Input data
+ + + +
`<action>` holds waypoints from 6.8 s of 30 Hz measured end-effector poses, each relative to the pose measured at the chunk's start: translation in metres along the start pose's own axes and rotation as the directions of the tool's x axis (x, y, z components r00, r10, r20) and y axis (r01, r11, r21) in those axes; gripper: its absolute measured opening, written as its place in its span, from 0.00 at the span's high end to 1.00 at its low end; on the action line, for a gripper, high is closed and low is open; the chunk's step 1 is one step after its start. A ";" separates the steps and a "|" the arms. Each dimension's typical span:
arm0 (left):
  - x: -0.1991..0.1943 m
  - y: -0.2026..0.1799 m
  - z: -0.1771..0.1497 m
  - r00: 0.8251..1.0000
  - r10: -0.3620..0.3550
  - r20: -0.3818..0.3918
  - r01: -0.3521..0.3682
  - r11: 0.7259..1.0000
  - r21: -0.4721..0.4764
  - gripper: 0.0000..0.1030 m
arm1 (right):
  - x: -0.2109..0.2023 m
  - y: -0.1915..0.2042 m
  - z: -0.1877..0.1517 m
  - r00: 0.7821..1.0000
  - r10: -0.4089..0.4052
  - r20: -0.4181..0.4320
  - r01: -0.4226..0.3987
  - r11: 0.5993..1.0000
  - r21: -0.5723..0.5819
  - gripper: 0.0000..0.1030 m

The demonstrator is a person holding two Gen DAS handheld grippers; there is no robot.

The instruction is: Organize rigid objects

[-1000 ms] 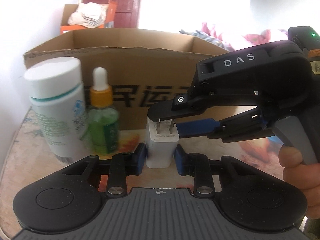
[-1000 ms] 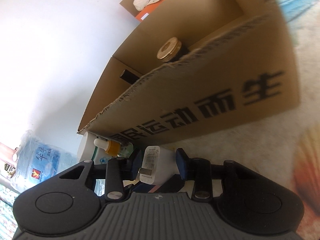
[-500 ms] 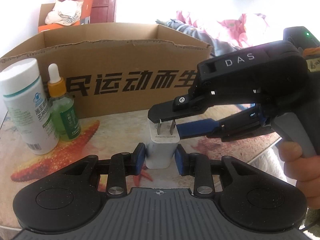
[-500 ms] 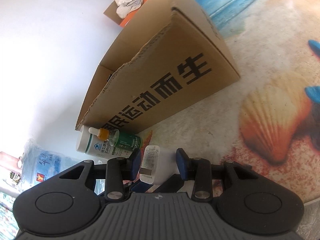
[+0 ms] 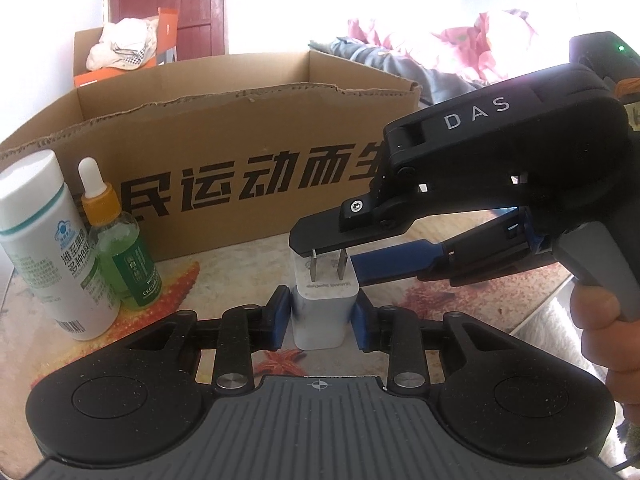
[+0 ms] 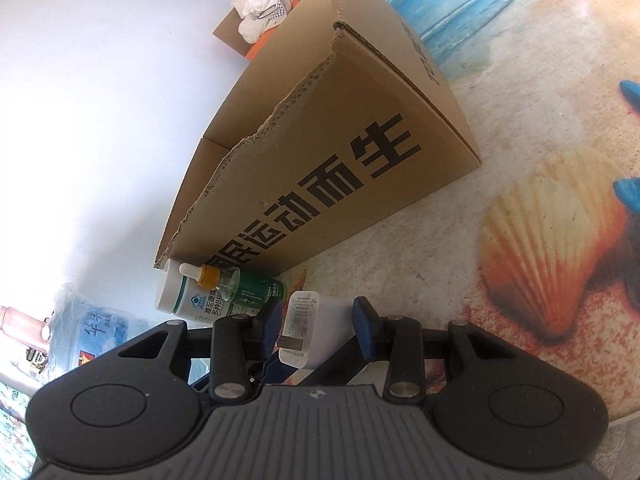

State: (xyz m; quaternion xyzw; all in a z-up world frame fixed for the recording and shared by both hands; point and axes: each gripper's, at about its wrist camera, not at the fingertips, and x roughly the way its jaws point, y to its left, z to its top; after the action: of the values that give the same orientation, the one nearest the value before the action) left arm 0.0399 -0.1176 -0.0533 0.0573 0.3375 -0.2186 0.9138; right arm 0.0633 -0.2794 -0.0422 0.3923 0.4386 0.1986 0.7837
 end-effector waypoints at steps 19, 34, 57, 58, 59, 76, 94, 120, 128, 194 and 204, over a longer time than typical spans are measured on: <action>-0.043 0.016 0.146 0.981 0.058 0.186 -0.058 0.998 -0.008 0.70 | -0.023 0.133 0.111 0.989 0.094 0.112 -0.043 0.918 -0.394 0.57; 0.110 0.105 0.212 0.981 -0.017 -0.194 -0.036 0.962 -0.269 0.73 | 0.118 0.085 0.239 0.975 -0.174 -0.136 0.132 0.952 -0.275 0.57; 0.158 0.114 0.211 0.943 -0.093 -0.319 -0.031 0.931 -0.364 0.73 | 0.162 0.087 0.244 0.918 -0.366 -0.156 0.254 0.842 -0.477 0.59; 0.157 0.114 0.212 0.945 -0.088 -0.316 -0.033 0.933 -0.358 0.73 | 0.161 0.087 0.245 0.919 -0.365 -0.149 0.256 0.841 -0.477 0.58; 0.157 0.113 0.214 0.946 -0.085 -0.312 -0.033 0.935 -0.354 0.71 | 0.161 0.088 0.246 0.922 -0.362 -0.139 0.257 0.839 -0.479 0.58; -0.004 0.093 0.205 0.999 -0.030 -0.012 0.026 0.966 -0.258 0.06 | -0.019 0.130 0.186 0.990 0.092 0.109 -0.028 0.875 -0.483 0.43; -0.082 0.068 0.024 0.990 0.052 0.128 -0.029 0.985 -0.171 0.04 | 0.003 0.118 0.025 0.993 0.058 0.107 0.006 0.855 -0.519 0.40; -0.004 0.078 -0.013 0.986 0.147 0.083 -0.138 0.985 -0.104 0.40 | 0.089 0.153 -0.014 0.992 -0.080 0.096 0.125 0.651 -0.749 0.69; 0.001 0.063 -0.007 0.992 0.083 0.093 -0.078 0.995 -0.056 0.42 | 0.067 0.133 -0.006 0.988 -0.104 0.118 0.157 0.709 -0.687 0.69; -0.052 0.068 0.112 0.976 0.033 0.214 -0.015 0.996 -0.084 0.70 | -0.014 0.202 0.058 0.975 0.061 0.212 0.124 0.645 -0.754 0.77; 0.053 0.104 0.170 0.994 -0.071 -0.087 0.053 0.979 -0.198 0.70 | 0.067 0.166 0.157 0.993 -0.098 0.063 0.116 0.764 -0.635 0.76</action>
State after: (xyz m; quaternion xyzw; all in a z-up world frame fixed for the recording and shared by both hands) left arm 0.2216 -0.0865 0.0385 -0.0329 0.4015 -0.2099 0.8909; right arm 0.2371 -0.2023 0.1015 0.0805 0.3564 0.2855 0.8860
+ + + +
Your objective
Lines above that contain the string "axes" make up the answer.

Expected answer
`<action>` holds waypoints from 6.8 s of 30 Hz measured end-effector poses, each relative to the pose measured at the chunk's start: translation in metres along the start pose's own axes and rotation as the directions of the tool's x axis (x, y, z components r00, r10, r20) and y axis (r01, r11, r21) in those axes; gripper: its absolute measured opening, written as its place in its span, from 0.00 at the span's high end to 1.00 at its low end; on the action line, for a gripper, high is closed and low is open; the chunk's step 1 is one step after its start. A ";" separates the steps and a "|" the arms. Each dimension's typical span:
State: (xyz m; quaternion xyzw; all in a z-up world frame fixed for the recording and shared by both hands; point and axes: each gripper's, at about its wrist camera, not at the fingertips, and x roughly the way its jaws point, y to its left, z to its top; after the action: of the values that give the same orientation, the one nearest the value before the action) left arm 0.0399 -0.1176 -0.0533 0.0573 0.3375 -0.2186 0.9138; right arm 0.0633 -0.2794 -0.0422 0.3923 0.4386 0.1986 0.7837

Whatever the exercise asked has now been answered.